[EXERCISE GOAL] A faithful, word-for-word transcription of all the data is what is needed.

### RECORDS SUPPLIED

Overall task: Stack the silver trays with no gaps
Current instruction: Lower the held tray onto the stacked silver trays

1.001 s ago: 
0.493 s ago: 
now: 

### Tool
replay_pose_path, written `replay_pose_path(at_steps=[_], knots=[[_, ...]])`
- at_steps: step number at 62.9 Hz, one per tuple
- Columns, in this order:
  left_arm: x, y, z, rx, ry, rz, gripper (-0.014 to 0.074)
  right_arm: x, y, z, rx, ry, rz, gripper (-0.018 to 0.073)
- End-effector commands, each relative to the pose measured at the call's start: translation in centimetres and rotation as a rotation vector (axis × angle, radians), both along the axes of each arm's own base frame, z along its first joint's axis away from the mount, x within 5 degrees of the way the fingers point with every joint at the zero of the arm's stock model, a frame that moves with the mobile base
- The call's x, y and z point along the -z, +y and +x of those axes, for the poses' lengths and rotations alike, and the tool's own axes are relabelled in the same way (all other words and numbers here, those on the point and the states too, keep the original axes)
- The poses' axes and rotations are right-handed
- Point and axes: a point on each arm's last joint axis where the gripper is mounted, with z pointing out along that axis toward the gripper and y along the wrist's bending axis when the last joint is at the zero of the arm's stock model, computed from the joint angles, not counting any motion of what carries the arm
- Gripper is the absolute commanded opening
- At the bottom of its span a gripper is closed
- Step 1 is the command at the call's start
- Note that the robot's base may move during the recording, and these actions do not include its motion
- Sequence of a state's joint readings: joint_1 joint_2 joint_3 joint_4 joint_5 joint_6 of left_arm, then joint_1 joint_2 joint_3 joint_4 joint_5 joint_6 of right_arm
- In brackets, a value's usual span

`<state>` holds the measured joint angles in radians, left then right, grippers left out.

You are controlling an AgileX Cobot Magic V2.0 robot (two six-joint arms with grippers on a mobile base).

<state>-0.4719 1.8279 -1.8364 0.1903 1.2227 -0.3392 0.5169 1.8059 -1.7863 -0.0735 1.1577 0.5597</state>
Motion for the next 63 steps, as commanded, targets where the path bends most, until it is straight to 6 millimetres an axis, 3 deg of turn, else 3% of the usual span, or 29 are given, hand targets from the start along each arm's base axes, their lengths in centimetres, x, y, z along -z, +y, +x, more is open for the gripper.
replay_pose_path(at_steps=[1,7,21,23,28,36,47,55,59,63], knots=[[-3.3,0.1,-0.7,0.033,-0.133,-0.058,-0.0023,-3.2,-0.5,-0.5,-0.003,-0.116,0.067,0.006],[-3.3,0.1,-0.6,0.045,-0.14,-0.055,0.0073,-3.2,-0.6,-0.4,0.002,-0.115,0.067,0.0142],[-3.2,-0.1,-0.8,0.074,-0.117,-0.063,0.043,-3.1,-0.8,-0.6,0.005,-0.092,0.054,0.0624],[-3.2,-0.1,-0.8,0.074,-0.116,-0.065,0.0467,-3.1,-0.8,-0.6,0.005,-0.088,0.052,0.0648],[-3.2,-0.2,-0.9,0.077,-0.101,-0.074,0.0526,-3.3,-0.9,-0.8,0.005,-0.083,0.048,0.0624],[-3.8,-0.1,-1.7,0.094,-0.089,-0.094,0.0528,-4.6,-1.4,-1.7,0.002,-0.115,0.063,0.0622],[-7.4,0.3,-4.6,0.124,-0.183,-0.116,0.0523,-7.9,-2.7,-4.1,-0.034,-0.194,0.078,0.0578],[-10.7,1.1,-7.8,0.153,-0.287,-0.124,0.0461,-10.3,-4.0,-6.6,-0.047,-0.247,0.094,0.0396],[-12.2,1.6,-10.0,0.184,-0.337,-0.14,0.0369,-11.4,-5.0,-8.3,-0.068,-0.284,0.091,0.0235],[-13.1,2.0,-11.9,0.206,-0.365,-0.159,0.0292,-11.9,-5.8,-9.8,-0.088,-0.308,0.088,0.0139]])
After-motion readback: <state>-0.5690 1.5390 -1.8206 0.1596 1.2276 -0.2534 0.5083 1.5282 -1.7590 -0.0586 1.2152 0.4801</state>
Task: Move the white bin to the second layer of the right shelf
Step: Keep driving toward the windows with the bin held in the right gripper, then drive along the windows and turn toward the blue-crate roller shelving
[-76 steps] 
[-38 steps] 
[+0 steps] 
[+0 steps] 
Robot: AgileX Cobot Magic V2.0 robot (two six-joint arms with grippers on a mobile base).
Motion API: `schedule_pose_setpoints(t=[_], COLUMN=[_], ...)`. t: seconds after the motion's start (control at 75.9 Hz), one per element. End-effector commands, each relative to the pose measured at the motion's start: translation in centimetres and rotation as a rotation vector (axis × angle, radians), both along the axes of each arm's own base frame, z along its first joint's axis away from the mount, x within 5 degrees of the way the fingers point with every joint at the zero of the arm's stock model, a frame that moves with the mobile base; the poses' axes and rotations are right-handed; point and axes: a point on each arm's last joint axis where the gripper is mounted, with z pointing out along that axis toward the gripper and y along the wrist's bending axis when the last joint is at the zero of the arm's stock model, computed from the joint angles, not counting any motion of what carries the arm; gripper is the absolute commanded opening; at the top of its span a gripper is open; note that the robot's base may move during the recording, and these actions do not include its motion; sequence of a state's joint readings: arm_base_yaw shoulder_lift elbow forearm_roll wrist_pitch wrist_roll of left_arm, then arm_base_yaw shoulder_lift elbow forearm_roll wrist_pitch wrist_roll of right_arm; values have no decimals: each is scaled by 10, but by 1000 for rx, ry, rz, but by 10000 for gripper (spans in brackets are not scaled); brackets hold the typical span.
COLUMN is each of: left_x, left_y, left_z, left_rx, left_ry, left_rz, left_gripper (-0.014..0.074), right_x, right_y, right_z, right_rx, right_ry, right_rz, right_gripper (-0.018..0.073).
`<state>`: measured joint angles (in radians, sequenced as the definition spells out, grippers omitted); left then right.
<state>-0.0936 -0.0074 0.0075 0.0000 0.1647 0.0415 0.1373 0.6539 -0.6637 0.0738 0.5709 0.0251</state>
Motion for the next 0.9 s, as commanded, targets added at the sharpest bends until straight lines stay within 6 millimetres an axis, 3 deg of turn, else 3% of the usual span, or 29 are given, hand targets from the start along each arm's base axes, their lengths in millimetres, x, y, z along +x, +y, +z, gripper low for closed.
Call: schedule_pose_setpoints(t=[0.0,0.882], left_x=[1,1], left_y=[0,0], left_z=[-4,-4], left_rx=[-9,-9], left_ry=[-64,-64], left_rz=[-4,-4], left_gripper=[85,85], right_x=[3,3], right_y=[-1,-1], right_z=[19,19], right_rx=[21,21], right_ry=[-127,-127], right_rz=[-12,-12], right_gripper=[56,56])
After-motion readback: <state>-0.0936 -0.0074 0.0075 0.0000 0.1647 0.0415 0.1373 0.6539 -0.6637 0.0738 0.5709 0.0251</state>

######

[EXPECTED OUTPUT]
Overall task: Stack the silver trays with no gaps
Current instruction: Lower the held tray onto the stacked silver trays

1.001 s ago: 
0.493 s ago: 
now: 

### Tool
replay_pose_path, written `replay_pose_path(at_steps=[_], knots=[[_, ...]])`
- at_steps: step number at 62.9 Hz, one per tuple
- Columns, in this order:
  left_arm: x, y, z, rx, ry, rz, gripper (-0.014 to 0.074)
  right_arm: x, y, z, rx, ry, rz, gripper (-0.018 to 0.073)
- End-effector commands, each relative to the pose measured at the call's start: translation in centimetres and rotation as a rotation vector (axis × angle, radians), both along the axes of each arm's own base frame, z along its first joint's axis away from the mount, x within 5 degrees of the way the fingers point with every joint at the zero of the arm's stock model, a frame that moves with the mobile base
- The call's x, y and z point along the -z, +y and +x of those axes, for the poses' lengths and rotations alike, and the tool's own axes are relabelled in the same way (all other words and numbers here, those on the point and the states too, keep the original axes)
- The poses' axes and rotations are right-handed
- Point and axes: a point on each arm's last joint axis where the gripper is mounted, with z pointing out along that axis toward the gripper and y along the wrist's bending axis when the last joint is at the zero of the arm's stock model, computed from the joint angles, not counting any motion of what carries the arm
- Gripper is the absolute commanded opening
- At the bottom of its span a gripper is closed
- Step 1 is the command at the call's start
- Note that the robot's base may move during the recording, and these actions do not include its motion
- Sequence of a state's joint readings: joint_1 joint_2 joint_3 joint_4 joint_5 joint_6 of left_arm, then joint_1 joint_2 joint_3 joint_4 joint_5 joint_6 of right_arm
- In brackets, a value's usual span

`<state>` holds the measured joint angles in radians, left then right, grippers left out.

You are controlling an AgileX Cobot Magic V2.0 robot (two six-joint arms with grippers on a mobile base).

<state>-0.4719 1.8279 -1.8364 0.1903 1.2227 -0.3392 0.5169 1.8059 -1.7863 -0.0735 1.1577 0.5597</state>
Motion for the next 63 steps, as commanded, targets where the path bends most, until it is straight to 6 millimetres an axis, 3 deg of turn, else 3% of the usual span, or 29 are given, hand targets from the start along each arm's base axes, their lengths in centimetres, x, y, z along -z, +y, +x, more is open for the gripper.
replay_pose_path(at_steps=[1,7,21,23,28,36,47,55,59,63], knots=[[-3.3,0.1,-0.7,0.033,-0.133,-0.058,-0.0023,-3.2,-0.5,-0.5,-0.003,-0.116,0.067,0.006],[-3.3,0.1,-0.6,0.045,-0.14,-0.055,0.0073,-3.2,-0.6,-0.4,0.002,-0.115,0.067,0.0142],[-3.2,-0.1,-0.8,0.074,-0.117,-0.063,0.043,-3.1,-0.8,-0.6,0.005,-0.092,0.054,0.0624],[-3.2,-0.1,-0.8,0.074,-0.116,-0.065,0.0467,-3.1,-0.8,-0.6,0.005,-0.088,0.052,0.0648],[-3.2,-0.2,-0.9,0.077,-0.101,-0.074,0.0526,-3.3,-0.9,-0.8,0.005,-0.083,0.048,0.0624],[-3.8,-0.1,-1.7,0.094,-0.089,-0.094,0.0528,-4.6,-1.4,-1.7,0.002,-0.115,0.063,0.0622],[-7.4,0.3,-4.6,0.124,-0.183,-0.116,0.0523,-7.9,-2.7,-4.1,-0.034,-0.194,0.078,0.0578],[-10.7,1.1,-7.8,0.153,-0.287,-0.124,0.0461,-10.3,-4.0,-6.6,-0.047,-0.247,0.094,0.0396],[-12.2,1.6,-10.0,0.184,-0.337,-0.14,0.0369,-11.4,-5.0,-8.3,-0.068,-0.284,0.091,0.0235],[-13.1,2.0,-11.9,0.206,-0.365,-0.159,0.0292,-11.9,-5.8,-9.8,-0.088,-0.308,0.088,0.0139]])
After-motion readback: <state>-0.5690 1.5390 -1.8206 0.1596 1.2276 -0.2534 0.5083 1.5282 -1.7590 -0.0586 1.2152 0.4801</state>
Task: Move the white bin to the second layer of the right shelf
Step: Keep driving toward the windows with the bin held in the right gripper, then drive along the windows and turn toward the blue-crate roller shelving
[-76 steps] 
[-38 steps] 
[+0 steps] 
[+0 steps] 
Robot: AgileX Cobot Magic V2.0 robot (two six-joint arms with grippers on a mobile base).
Motion API: `schedule_pose_setpoints(t=[_], COLUMN=[_], ...)`. t: seconds after the motion's start (control at 75.9 Hz), one per element. End-effector commands, each relative to the pose measured at the motion's start: translation in centimetres and rotation as a rotation vector (axis × angle, radians), both along the axes of each arm's own base frame, z along its first joint's axis away from the mount, x within 5 degrees of the way the fingers point with every joint at the zero of the arm's stock model, a frame that moves with the mobile base; the poses' axes and rotations are right-handed; point and axes: a point on each arm's last joint axis where the gripper is mounted, with z pointing out along that axis toward the gripper and y along the wrist's bending axis when the last joint is at the zero of the arm's stock model, computed from the joint angles, not counting any motion of what carries the arm; gripper is the absolute commanded opening; at the top of its span a gripper is open; note that the robot's base may move during the recording, and these actions do not include its motion; sequence of a state's joint readings: arm_base_yaw shoulder_lift elbow forearm_roll wrist_pitch wrist_roll of left_arm, then arm_base_yaw shoulder_lift elbow forearm_roll wrist_pitch wrist_roll of right_arm; values have no decimals: each is scaled by 10, but by 1000 for rx, ry, rz, but by 10000 for gripper (spans in brackets are not scaled); brackets hold the typical span.
COLUMN is each of: left_x, left_y, left_z, left_rx, left_ry, left_rz, left_gripper (-0.014..0.074), right_x, right_y, right_z, right_rx, right_ry, right_rz, right_gripper (-0.018..0.073).
`<state>`: measured joint angles (in radians, sequenced as the definition spells out, grippers omitted); left then right.
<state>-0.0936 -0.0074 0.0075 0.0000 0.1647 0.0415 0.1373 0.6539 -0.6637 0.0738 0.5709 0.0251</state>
Motion for the next 0.9 s, as commanded, targets added at the sharpest bends until straight lines stay within 6 millimetres an axis, 3 deg of turn, else 3% of the usual span, or 29 are given, hand targets from the start along each arm's base axes, their lengths in millimetres, x, y, z along +x, +y, +z, gripper low for closed.
Call: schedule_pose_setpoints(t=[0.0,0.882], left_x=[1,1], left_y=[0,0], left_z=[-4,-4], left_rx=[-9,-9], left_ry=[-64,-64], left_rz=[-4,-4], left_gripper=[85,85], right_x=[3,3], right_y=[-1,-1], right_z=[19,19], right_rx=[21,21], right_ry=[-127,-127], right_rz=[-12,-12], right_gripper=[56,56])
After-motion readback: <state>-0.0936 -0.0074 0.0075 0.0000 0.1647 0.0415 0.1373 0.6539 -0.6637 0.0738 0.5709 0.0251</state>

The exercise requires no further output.